## Your instructions
Beneath this instruction is a listing; write out exactly the line that contains "This calls for segmentation of the <item>round" and each line after it to the last.

## Data for processing
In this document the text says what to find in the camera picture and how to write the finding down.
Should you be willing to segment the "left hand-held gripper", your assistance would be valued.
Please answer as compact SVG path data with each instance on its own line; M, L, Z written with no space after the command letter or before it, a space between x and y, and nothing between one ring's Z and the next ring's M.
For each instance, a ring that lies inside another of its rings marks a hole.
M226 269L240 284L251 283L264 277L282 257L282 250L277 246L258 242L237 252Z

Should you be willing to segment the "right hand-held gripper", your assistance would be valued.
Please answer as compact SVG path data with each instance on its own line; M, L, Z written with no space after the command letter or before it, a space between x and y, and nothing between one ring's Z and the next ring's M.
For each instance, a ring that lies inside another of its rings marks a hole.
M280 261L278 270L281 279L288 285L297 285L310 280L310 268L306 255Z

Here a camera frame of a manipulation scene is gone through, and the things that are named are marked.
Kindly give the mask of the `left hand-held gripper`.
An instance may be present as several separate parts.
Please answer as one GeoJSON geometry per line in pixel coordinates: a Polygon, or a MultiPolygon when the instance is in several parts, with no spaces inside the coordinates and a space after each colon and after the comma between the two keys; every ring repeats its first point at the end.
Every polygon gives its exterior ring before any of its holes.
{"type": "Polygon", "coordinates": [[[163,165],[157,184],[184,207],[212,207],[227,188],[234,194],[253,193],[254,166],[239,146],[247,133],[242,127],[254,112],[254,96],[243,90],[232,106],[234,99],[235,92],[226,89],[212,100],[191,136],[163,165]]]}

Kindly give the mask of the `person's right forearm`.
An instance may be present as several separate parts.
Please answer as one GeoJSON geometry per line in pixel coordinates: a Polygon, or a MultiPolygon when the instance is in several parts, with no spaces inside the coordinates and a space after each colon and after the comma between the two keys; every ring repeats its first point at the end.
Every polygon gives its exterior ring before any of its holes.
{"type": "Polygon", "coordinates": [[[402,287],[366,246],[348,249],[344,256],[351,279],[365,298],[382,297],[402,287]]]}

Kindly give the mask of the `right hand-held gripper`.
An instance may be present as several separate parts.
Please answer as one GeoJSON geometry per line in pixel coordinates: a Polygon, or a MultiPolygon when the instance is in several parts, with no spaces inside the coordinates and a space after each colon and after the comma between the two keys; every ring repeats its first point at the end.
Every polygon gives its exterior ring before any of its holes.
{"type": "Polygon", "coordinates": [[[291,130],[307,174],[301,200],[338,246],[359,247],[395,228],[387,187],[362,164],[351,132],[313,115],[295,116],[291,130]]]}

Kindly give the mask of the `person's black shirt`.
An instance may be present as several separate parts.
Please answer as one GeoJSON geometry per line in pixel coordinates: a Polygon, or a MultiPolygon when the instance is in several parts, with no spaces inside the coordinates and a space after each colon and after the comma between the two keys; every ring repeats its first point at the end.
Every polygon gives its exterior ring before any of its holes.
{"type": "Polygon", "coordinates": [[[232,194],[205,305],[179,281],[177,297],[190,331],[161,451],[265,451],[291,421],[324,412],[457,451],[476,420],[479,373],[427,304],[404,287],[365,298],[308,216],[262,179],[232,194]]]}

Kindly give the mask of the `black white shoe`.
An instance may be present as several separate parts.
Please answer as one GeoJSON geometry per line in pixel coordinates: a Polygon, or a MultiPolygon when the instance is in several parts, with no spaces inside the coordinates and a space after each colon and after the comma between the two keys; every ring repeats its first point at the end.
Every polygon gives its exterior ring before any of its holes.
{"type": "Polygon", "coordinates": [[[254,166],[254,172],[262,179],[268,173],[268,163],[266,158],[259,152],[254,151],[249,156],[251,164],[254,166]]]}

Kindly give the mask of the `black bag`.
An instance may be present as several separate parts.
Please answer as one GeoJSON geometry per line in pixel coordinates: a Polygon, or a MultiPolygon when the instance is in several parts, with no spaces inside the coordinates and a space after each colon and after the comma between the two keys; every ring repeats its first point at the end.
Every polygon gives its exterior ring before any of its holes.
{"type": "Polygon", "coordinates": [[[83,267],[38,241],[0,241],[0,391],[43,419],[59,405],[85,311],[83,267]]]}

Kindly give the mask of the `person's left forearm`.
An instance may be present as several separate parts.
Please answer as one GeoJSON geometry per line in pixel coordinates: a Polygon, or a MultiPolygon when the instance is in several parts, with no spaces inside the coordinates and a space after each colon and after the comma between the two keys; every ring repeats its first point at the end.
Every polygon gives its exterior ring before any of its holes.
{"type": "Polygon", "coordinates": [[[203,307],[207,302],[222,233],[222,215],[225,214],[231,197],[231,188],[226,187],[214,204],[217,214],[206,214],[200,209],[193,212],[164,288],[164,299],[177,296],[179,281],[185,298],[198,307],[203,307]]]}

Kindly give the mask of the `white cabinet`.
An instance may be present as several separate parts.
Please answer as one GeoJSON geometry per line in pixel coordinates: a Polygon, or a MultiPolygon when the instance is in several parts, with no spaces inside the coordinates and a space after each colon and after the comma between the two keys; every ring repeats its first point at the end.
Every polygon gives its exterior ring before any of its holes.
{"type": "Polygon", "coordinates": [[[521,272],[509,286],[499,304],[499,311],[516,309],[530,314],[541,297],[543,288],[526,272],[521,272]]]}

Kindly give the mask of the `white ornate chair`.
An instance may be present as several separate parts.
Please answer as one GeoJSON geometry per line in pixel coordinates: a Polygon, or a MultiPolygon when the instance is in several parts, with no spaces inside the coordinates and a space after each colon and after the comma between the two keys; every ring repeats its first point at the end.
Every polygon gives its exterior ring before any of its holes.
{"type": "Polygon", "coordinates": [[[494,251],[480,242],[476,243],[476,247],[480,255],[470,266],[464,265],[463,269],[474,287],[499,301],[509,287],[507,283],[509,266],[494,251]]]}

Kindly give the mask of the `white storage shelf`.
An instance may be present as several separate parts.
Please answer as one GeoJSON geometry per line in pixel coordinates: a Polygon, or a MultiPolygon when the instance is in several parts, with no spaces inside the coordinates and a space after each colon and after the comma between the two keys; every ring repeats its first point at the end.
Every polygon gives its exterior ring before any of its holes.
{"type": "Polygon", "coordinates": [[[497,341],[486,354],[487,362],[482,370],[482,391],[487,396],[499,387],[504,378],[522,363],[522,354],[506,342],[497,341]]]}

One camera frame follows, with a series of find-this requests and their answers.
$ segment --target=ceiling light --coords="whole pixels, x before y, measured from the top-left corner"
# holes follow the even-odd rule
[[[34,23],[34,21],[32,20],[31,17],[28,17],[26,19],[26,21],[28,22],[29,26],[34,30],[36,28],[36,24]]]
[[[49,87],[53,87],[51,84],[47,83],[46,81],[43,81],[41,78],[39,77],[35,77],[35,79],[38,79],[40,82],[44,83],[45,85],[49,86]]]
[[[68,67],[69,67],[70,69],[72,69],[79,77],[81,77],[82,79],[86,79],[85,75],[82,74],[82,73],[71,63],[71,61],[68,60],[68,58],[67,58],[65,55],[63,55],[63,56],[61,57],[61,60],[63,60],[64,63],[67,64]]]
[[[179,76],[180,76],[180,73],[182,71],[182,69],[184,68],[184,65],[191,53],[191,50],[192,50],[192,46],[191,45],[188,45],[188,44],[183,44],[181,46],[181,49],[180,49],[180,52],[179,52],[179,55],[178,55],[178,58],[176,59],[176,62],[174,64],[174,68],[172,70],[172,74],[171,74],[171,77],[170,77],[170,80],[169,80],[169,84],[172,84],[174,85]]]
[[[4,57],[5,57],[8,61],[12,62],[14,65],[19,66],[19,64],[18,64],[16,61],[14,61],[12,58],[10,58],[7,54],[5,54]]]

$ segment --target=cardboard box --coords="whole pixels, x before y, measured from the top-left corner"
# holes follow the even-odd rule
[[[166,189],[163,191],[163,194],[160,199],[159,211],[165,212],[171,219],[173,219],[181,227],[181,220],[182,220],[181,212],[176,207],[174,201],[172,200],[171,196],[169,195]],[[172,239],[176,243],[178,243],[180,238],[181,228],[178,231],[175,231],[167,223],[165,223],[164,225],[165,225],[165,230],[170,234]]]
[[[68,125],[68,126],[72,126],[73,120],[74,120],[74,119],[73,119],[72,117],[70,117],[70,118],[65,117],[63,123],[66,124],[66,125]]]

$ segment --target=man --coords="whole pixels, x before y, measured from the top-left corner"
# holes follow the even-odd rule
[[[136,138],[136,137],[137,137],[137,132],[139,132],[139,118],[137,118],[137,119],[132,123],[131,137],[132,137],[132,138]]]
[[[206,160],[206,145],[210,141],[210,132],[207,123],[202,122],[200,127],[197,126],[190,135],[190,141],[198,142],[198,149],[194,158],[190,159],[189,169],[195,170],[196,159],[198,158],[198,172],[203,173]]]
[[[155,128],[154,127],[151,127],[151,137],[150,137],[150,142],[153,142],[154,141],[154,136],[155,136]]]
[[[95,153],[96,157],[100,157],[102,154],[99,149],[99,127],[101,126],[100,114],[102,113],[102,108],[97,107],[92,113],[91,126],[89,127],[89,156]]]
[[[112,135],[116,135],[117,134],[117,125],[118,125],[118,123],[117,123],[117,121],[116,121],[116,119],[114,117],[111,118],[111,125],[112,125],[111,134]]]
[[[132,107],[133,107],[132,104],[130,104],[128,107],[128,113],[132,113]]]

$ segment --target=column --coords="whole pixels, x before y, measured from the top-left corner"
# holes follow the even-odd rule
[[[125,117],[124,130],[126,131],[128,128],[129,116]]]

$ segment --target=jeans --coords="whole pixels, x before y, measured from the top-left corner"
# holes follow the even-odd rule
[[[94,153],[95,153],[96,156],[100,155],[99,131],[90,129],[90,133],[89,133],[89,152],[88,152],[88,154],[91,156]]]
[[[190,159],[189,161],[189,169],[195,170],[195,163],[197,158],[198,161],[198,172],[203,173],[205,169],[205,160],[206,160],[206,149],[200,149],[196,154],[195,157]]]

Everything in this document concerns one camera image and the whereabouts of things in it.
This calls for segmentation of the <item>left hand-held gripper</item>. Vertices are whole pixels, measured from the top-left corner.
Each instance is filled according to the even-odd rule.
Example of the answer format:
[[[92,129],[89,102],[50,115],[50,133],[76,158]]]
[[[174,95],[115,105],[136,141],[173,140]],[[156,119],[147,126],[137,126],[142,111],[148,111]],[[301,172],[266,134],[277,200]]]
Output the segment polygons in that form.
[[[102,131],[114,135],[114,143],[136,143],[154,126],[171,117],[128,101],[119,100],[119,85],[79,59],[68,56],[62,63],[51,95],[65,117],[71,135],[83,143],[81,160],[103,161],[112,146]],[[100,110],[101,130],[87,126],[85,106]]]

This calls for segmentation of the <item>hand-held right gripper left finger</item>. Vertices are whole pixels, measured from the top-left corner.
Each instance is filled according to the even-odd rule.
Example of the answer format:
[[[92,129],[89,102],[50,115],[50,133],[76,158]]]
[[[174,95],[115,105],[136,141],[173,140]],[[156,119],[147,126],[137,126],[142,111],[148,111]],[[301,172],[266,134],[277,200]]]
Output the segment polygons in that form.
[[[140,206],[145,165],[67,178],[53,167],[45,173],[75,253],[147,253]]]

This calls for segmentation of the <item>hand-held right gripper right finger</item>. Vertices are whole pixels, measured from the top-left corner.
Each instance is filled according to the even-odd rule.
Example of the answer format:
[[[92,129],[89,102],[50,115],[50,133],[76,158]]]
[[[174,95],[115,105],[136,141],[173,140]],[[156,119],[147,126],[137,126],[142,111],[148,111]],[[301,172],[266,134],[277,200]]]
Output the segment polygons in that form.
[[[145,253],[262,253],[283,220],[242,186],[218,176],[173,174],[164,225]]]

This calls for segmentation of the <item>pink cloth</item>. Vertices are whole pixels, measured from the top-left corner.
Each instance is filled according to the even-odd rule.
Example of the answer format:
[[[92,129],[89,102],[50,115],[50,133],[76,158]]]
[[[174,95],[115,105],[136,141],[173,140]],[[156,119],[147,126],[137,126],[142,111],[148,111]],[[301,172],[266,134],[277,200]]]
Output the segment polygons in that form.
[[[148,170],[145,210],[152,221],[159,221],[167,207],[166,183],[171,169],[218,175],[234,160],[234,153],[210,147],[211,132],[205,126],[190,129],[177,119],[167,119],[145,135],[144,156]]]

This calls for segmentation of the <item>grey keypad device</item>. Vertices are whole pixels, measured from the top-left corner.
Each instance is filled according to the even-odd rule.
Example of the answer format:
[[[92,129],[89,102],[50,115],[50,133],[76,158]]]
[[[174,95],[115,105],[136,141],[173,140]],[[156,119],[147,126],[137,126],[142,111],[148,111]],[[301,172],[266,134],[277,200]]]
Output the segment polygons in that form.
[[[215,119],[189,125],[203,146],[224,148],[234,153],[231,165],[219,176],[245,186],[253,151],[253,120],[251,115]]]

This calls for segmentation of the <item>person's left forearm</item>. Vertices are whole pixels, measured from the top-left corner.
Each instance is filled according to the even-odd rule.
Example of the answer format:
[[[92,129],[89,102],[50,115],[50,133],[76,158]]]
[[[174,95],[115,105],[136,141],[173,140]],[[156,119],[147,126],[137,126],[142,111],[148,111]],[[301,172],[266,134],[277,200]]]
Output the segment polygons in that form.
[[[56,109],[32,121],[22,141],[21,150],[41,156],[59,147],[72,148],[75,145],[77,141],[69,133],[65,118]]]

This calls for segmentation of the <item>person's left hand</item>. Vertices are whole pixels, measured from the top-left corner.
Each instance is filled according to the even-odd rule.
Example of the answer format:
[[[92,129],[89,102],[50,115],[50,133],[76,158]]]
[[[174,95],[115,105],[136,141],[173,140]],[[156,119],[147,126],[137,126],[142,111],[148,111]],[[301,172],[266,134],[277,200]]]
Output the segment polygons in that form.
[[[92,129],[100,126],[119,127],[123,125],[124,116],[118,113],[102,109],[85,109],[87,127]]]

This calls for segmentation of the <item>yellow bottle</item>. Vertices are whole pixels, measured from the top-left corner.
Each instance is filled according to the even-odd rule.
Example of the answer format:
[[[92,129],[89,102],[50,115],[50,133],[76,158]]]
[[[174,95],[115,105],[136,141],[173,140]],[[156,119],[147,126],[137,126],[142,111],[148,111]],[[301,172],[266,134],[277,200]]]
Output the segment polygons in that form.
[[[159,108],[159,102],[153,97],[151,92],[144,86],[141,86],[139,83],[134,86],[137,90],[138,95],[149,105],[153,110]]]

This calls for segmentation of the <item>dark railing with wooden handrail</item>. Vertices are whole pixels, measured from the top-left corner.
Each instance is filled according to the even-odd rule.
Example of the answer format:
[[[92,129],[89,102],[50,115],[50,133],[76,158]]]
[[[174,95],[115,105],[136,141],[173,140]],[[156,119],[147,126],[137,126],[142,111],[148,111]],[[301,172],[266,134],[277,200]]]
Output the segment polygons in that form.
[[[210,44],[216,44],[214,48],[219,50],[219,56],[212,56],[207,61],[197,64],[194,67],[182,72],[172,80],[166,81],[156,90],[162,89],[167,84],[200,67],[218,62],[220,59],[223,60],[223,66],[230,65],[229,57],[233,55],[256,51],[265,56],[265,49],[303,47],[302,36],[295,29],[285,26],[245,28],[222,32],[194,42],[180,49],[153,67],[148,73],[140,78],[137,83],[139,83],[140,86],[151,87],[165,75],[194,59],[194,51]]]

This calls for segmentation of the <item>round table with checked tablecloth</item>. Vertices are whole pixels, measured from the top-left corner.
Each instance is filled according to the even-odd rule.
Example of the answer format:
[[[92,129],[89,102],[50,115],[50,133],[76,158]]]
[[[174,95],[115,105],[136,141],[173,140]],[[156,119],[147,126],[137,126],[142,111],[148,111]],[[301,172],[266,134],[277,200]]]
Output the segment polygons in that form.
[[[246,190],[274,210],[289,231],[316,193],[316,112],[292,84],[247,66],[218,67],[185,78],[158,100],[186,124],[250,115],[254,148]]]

## Result of this exercise
This calls for segmentation of the <item>round table with checked tablecloth</item>. Vertices are whole pixels, measured from the top-left corner.
Each instance is filled according to the even-odd rule.
Example of the answer format:
[[[92,129],[89,102],[50,115],[50,133],[76,158]]]
[[[174,95],[115,105],[136,141],[173,140]],[[156,119],[147,126],[137,126],[142,111],[148,111]],[[301,172],[266,134],[277,200]]]
Output the segment polygons in that form.
[[[246,190],[274,210],[289,231],[316,193],[316,112],[292,84],[247,66],[218,67],[185,78],[158,100],[186,124],[250,115],[254,148]]]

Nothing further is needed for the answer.